Обед окончился молча, а вскоре после него Станислав, не задерживаемый, попрощался с родственниками, вздохнул свободней, выехав из-под их крыши, не без жалости, однако, по Адели, так странно, так непонятно изменившейся!

* * *

Пребывание Станислава в Красноброде также не протянулось долго, ибо с первого дня Станислав убедился, что отец, хоть его простил, ничего для него не сделает. Нужно было самому о себе думать и снова оставить деревню, ища тяжёлого хлеба в городе, который за мысль так трудно купить! Прощание с матерью, братьями и сёстрами было нежным, с отцом – холодным.
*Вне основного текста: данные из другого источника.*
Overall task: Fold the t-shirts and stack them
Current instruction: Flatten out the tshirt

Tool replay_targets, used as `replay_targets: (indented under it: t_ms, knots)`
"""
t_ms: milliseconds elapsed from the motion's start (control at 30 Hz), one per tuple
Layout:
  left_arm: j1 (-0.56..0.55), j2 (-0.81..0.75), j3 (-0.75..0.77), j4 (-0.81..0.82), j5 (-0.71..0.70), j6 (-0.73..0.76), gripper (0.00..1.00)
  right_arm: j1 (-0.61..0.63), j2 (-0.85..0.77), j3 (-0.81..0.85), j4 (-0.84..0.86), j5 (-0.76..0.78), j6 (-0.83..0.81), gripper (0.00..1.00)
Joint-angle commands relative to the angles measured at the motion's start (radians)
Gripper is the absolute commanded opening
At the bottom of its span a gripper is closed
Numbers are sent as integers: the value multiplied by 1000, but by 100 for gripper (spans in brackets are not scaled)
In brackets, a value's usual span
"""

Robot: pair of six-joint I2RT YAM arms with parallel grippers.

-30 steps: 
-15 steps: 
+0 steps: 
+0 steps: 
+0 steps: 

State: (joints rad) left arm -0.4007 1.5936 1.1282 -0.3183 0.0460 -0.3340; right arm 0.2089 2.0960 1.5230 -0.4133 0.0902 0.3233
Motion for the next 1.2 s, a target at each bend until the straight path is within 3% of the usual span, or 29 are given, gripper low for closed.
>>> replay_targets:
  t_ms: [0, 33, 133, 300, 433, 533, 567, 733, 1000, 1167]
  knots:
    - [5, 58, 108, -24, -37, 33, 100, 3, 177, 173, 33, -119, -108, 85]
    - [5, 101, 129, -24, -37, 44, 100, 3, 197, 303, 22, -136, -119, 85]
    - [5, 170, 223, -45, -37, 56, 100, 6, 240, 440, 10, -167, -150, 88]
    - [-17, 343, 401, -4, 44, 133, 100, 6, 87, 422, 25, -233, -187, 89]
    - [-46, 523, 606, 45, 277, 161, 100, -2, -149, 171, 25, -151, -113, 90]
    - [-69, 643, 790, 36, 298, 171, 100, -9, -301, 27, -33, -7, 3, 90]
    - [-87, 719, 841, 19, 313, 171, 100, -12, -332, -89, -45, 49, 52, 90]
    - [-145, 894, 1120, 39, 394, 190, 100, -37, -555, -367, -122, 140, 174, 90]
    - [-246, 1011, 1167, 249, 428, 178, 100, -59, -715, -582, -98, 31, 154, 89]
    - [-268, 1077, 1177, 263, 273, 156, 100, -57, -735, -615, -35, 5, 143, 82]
Старец, может, имел в глазах какую-нибудь слезу, но ей выбежать не позволил; ещё только раз повторил Станиславу, что как сын ничего после него не может ожидать, и, благословив его на дорогу, не спросил даже, есть ли на чём её проделать. Мать, братья, сёстры, все сбросились из своего убогого имущества для изгнанника: но Стась с деланной весёлостью от честного их дара отказался, заверяя, что ни в чём не нуждается. Отосланный не дальше, чем до Ясинец, к Плахе, он снова оказался один-одинёшенек на Божьем свете.
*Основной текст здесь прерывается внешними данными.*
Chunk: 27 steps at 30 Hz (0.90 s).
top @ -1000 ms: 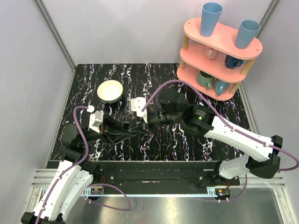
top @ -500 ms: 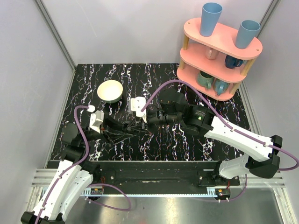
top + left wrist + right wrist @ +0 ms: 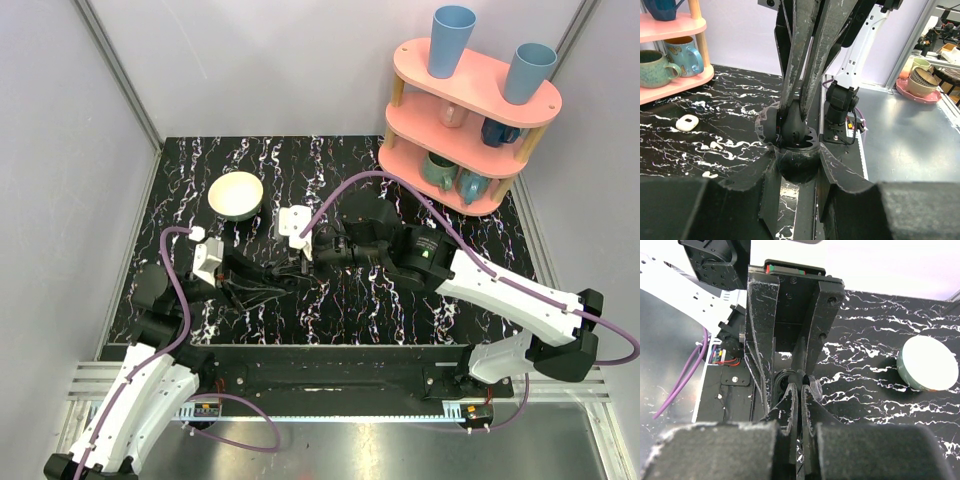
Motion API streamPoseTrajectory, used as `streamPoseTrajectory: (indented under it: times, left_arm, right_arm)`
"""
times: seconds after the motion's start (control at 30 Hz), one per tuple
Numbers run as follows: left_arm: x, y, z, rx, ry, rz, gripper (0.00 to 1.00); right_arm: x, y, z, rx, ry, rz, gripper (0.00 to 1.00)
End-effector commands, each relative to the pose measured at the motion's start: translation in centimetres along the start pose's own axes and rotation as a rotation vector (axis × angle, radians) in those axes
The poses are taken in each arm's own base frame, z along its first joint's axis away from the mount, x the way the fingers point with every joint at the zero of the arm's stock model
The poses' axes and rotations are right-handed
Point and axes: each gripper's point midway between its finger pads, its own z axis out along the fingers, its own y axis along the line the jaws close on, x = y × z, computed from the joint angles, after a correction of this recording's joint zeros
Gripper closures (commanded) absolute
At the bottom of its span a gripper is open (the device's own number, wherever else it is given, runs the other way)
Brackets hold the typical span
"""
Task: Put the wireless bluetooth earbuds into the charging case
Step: Insert the left earbud into the left side groove of the charging case.
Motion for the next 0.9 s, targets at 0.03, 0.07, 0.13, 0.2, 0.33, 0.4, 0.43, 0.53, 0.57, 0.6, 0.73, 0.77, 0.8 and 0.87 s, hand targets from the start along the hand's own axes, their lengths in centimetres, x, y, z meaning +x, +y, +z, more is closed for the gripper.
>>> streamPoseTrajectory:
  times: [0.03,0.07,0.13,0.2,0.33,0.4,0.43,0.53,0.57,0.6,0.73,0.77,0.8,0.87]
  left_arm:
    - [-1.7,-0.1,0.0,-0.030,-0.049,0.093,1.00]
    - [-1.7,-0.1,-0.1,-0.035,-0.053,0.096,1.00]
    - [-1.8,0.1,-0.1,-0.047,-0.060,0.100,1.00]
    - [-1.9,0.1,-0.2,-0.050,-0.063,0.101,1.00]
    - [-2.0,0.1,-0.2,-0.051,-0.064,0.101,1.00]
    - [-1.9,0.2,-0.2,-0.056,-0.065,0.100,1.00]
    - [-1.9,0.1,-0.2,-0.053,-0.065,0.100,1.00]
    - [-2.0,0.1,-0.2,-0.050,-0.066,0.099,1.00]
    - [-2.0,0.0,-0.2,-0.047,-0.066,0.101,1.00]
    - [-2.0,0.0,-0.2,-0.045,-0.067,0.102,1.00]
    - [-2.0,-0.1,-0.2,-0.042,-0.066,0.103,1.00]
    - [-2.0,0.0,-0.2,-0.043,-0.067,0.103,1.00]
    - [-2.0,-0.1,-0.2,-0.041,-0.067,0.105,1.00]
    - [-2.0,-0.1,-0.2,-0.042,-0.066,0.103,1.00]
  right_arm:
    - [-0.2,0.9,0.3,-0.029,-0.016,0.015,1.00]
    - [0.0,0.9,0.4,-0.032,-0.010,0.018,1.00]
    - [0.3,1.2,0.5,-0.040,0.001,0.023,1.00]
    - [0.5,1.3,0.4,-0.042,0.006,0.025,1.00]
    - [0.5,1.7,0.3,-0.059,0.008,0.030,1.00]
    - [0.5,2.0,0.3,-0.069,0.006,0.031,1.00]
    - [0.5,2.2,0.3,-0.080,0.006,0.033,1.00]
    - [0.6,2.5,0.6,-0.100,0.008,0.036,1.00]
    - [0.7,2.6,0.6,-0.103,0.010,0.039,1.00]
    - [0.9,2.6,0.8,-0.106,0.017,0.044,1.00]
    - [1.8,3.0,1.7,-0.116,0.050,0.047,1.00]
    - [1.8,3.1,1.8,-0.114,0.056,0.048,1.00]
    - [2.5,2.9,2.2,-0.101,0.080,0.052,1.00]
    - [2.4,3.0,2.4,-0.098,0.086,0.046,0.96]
О! Ему было тоскливо, но когда же это в жизни не тоскливо? Есть минуты просветления, но фон их серый, но на дне этих мимолётных молний всегда господствует темнота. Легче он, однако, выбирался в дорогу с родительским благословением, не оставляя за собой тяжести отцовского гнева, хотя ни одна из трудностей жизни решена для него не была, и он с полной свободой всякую заботу о будущем принял на свои плечи.

Он чуть не заплакал над отъезжающим слугой из Красноброда, который его сюда привёз, как его в школу возил; а когда колымажка исчезла со двора, такую почувствовал грусть и одиночество, что убежал со слезами в свою комнатку.

К счастью, Плаха умел уважать эту сердечную грусть и ни утешать его не пришёл, ни задерживал его на следующий день, когда настаивал на отъезде, потому что понимал, что близость Красноброда обливает кровью сердце ребёнка, отправленного так в свет на собственные силы.

На следующее утро он подыскал ему еврейчика, собирающегося якобы ехать по своим делам в Вильно, привёл его из ближайшего городка и, по-хозяйски набив возок дорожными припасами, составленными из колбасы, сыров, пирогов, масла и жаркого, так устроил путешествие Станиславу, чтобы оно ему почти ничего не стоило.

Достойный литвин как-то полюбил поэта и умел так соболезновать его положению, что, возможно, тайно заплатил еврею, а, зная, что Шарский в дороге с израильтянином не справится, выслал с ним ещё собственного слугу, старого Петра.

Пётр давно уже, после смерти отца Плахи, был освобождён от дворской службы и осел в хате на земле, но в больших случаях он прислуживал Плахе, хоть уже ни одежды приличной, ни ботинок не имел и ходил в лаптях и сукмане.

Был это молчун, хмурый, малоговорящий, чрезвычайно подозрительный человек, но проверенной честности, трезвости и правильности. Ему на руки сдал Плаха своего гостя и, всплакнув на крыльце, отправил его, более спокойный на сердце. И, нуждаясь в развлечении после прощания, которое его немного растрогало, потому что даже слёзы наворачивались на глазах у усача, взял на плечо охотничье ружьё и бросился с собакой в поле.

Станислав снова ехал в свет, задумчивый по-своему и уже весь в себе, потому что, к счастью, ему не нужно было думать о дороге и мог сдать всё управление ей на старого Петра. Дорога, хоть плохая от песка, теперь шла уже быстрей и резвей, потому что нигде не задерживались и, хотя передвигаясь почти шагом, несколько миль в день могли проехать.

Еврею не нужно было много говорить, Пётр всю жизнь молчал и, только резко спрошенный, когда кивком головы помочь не мог, открывал рот и махал рукой. Стась сейчас не имел охоты беседовать, и так молча они направились в Вильно.